● WORK REQUEST
Your copy of the data should leave out the images and match everything else exactly.

------ DATA

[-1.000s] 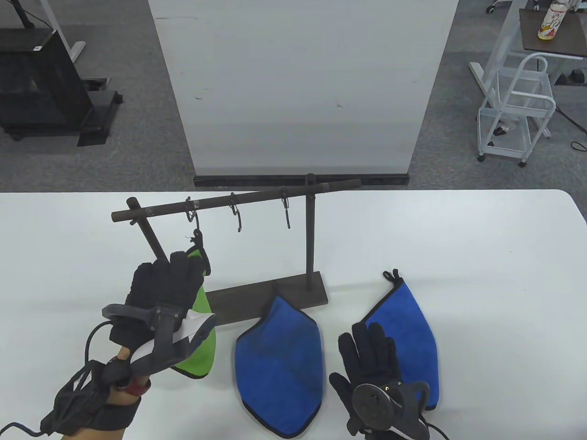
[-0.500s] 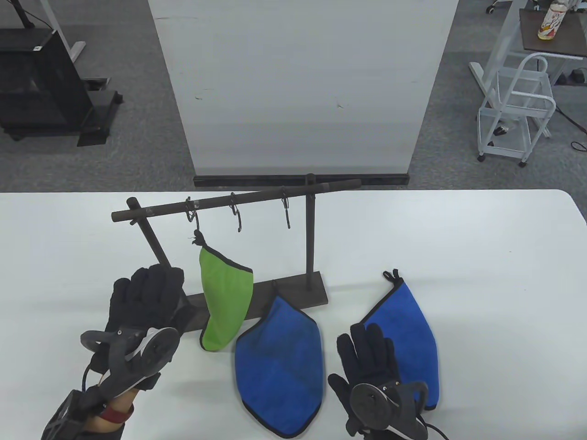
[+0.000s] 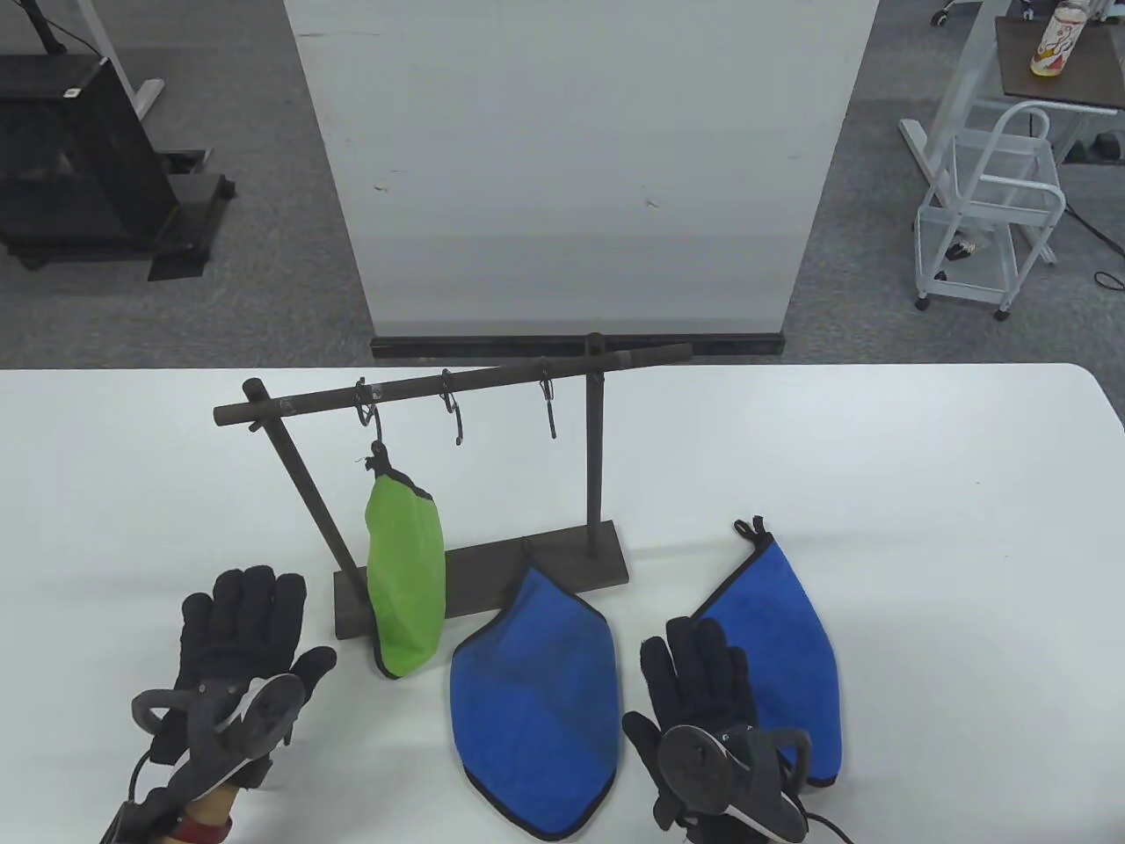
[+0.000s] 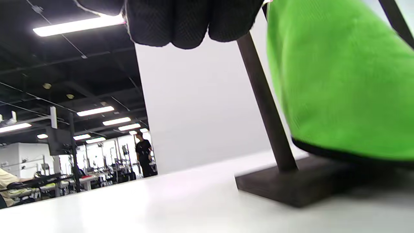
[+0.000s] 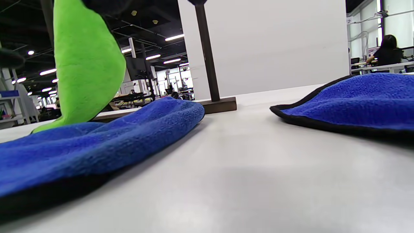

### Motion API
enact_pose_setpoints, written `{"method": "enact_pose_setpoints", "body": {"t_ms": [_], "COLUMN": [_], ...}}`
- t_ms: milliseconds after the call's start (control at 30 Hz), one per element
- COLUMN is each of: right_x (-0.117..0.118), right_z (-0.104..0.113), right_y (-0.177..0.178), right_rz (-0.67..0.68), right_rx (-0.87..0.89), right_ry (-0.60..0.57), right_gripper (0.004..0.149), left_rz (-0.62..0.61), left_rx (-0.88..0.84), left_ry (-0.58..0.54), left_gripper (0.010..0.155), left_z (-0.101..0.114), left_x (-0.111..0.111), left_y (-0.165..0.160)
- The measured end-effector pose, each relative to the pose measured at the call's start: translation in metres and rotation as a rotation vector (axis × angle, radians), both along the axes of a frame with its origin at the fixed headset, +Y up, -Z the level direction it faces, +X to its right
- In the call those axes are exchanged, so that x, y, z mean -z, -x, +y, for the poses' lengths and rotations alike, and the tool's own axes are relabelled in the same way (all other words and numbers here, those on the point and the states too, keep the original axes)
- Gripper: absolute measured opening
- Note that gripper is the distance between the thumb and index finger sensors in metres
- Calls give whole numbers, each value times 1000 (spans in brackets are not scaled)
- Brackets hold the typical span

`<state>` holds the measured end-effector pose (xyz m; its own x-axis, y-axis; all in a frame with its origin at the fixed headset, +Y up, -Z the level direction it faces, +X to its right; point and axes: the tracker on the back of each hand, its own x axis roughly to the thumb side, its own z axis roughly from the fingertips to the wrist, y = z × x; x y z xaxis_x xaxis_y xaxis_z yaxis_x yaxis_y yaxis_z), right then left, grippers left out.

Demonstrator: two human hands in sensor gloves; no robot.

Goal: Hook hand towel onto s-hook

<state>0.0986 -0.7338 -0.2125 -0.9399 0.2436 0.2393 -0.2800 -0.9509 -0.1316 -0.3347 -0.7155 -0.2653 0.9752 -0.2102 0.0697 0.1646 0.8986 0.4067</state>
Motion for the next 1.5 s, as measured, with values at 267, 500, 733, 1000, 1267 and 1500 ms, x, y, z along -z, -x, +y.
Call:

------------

● OUTPUT FOR THIS EXERCISE
[-1.000s] 
[-0.500s] 
[+0.000s] 
[+0.000s] 
[+0.000s] 

### Motion API
enact_pose_setpoints, written `{"method": "enact_pose_setpoints", "body": {"t_ms": [_], "COLUMN": [_], ...}}`
- t_ms: milliseconds after the call's start (control at 30 Hz), one per element
- COLUMN is each of: right_x (-0.117..0.118), right_z (-0.104..0.113), right_y (-0.177..0.178), right_rz (-0.67..0.68), right_rx (-0.87..0.89), right_ry (-0.60..0.57), right_gripper (0.004..0.149), left_rz (-0.62..0.61), left_rx (-0.88..0.84), left_ry (-0.58..0.54), left_gripper (0.010..0.155), left_z (-0.101..0.114), left_x (-0.111..0.111), left_y (-0.165..0.160)
- The measured end-effector pose, each relative to the pose measured at the call's start: translation in metres and rotation as a rotation vector (axis × angle, radians), both along the axes of a frame with its origin at the fixed headset, +Y up, -Z the level direction it faces, +X to its right
- In the call those axes are exchanged, so that x, y, z mean -z, -x, +y, for the poses' lengths and rotations alike, and the tool's own axes are relabelled in the same way (all other words and numbers here, those on the point and the states too, keep the original axes)
- Gripper: absolute measured opening
- Note that gripper is the distance between the thumb and index finger sensors in metres
- Calls give whole numbers, each value times 1000 (spans in brackets are not scaled)
- Brackets hold the typical span

`<state>` holds the measured end-effector pose (xyz m; its own x-axis, y-axis; all in a frame with its origin at the fixed headset, +Y up, -Z the level direction it faces, +X to its right; point and axes: the tracker on the back of each hand, its own x axis roughly to the thumb side, its own z axis roughly from the fingertips to the wrist, y = z × x; x y z xaxis_x xaxis_y xaxis_z yaxis_x yaxis_y yaxis_z), right then left, grippers left out.

Demonstrator: two human hands in sensor gloves; no robot.

Goal: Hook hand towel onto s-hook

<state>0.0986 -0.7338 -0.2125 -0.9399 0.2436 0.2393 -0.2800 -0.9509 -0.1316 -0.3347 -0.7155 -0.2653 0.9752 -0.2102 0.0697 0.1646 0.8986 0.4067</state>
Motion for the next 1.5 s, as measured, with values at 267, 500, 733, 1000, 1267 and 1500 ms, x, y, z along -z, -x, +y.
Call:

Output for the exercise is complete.